Children are also born wanting to heal, with innate biological mechanisms to release and heal from stress which they do spontaneously when they feel safe and supported to use these mechanisms. If we are able to support them to utilise their healing mechanisms of crying with loving support, raging, laughter and certain types of play, they will release these stresses and naturally return to their loving, calm, connected state.
If we are not able to support them in these ways in that moment, either because we don't understand this information or because we don't have the capacity in the moment, then they will have to suppress these feelings and hold them inside. The most common cause of challenging behaviour in our children is accumulated, unreleased stress.
Therefore we need to re-understand behaviour as a legitimate form of communication and to recognise what their behaviour is showing us. We see our beautiful child in front of us, and imagine them waving a red flag and saying "I'm struggling can you please help me? I don't mean to be difficult or annoying and I am simply feeling overwhelmed". We can then be an emotional detective to explore what it might be going on, trust that they know how to heal and that they want to heal and they can heal with our loving support.
This process is hard and it requires us to have a deep trust in the innate wisdom of children and to keep remembering how to cooperate with their innate drive for healing, for balance and for embodied presence.

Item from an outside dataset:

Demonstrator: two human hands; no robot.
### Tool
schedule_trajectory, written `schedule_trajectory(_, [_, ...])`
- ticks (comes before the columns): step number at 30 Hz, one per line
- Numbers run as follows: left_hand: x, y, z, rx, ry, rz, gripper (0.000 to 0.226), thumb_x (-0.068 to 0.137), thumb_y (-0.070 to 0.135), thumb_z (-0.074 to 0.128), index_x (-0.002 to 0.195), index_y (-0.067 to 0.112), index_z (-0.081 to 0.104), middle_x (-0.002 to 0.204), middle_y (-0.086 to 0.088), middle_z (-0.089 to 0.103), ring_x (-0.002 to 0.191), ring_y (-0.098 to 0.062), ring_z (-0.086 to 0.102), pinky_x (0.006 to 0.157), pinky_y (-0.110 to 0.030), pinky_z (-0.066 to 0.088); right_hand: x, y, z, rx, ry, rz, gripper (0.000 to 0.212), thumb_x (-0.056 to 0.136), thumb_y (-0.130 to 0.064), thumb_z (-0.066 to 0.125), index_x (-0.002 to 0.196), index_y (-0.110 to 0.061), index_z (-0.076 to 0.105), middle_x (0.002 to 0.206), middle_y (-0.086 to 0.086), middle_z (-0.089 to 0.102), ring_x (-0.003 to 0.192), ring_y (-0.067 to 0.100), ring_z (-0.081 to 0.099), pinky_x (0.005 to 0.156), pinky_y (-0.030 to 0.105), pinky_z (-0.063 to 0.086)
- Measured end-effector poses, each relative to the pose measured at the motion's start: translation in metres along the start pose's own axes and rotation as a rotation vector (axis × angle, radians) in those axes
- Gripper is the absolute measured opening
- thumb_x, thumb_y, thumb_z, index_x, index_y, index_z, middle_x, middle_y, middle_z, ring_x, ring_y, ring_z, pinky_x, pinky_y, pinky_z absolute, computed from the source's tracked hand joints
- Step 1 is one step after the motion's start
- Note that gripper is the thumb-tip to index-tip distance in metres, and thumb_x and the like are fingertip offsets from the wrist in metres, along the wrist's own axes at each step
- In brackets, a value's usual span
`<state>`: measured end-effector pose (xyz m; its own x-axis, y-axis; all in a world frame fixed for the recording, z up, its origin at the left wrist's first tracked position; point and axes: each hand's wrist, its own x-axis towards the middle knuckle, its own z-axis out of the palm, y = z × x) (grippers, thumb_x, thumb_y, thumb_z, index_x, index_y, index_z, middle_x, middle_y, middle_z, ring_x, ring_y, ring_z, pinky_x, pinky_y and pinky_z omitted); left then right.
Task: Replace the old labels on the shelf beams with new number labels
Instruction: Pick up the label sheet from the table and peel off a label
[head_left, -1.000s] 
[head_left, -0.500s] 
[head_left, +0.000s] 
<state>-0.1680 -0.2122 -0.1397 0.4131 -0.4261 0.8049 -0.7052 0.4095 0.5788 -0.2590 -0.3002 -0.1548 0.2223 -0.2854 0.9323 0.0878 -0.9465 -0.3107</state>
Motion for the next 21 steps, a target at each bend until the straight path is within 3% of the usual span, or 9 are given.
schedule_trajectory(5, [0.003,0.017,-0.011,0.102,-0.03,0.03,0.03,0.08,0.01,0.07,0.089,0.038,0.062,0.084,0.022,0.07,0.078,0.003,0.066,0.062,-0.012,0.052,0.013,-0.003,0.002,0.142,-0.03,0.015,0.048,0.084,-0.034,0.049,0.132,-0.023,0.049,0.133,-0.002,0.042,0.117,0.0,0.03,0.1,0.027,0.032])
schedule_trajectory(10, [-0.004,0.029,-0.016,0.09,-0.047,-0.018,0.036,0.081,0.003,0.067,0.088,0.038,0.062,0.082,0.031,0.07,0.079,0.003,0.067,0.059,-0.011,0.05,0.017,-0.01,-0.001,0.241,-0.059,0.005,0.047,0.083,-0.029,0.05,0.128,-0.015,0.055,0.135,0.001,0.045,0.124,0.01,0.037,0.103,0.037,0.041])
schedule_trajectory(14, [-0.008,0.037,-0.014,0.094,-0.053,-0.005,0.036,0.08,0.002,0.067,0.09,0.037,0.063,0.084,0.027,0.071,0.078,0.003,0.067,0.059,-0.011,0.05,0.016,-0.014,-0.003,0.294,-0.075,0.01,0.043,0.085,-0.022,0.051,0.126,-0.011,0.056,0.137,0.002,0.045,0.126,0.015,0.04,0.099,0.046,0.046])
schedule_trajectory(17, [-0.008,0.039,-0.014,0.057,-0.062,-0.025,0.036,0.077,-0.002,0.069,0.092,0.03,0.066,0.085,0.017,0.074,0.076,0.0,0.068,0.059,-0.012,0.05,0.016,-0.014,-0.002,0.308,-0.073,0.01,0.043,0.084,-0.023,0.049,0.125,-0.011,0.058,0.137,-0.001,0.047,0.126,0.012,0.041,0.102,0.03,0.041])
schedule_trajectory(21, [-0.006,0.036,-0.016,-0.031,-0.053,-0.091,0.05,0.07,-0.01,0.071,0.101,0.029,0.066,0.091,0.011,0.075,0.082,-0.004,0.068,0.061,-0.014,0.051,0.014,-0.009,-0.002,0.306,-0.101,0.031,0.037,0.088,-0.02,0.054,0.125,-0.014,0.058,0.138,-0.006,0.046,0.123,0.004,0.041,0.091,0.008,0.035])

Often as parents we too can find ourselves "mis-behaving" and having tantrums. Aware Parenting supports us to be responding to our own challenging behaviour in exactly the same way as we do for our children. Sometimes it is because our accumulated stress and unreleased painful feelings from childhood are coming up and causing us to behave in ways that are challenging for others. Sometimes our core beliefs and our acquired cultural conditioning are getting in the way of us being our naturally loving and kind selves. Sometimes, when we have chronically unmet needs too, we find ourselves being uncooperative, emotional, demanding or aggressive.
Imagine being a child who is struggling and then behaving in a way their parent finds challenging, because they feel confused or don't understand something, because they have unmet needs which they are trying to meet or because they have accumulated feelings and are feeling stressed. Imagine what it would feel like to then be responded to with love and connection, feeling unconditionally loved and knowing that their parents deeply care. Imagine how it would be to have things explained to them so they are informed and not confused. To have many many of their needs met so they don't have unmet needs for choice, agency, connection, fun, pleasure, beauty , rest and lots more. To know that their needs matter and that their loving parent will acknowledge their needs and find ways to meet them. To learn to tune in and recognise for themselves what it feels like in their bodies to have unmet needs so that they can meet them. To know that, when they have pain of unhealed trauma, and are feeling stressed and upset, their parents will see that. They will hold space for them to utilise their powerful healing mechanisms to release the pain so they don't have to hold onto it. To know that their parents will offer them attachment play to laugh, connect, heal, work through and make sense of their trauma so it's not stuck inside them, causing physical and emotional dis-ease. To know that they can trust themselves and their processes.
When we understand our children's difficult behaviour in this way, and support our children with these beautiful understandings, our children then feel unconditionally loved. They grow up to be adults who understand the causes of their own difficult behaviour and know how to support themselves at every moment to address the cause and return to peace and balance and presence.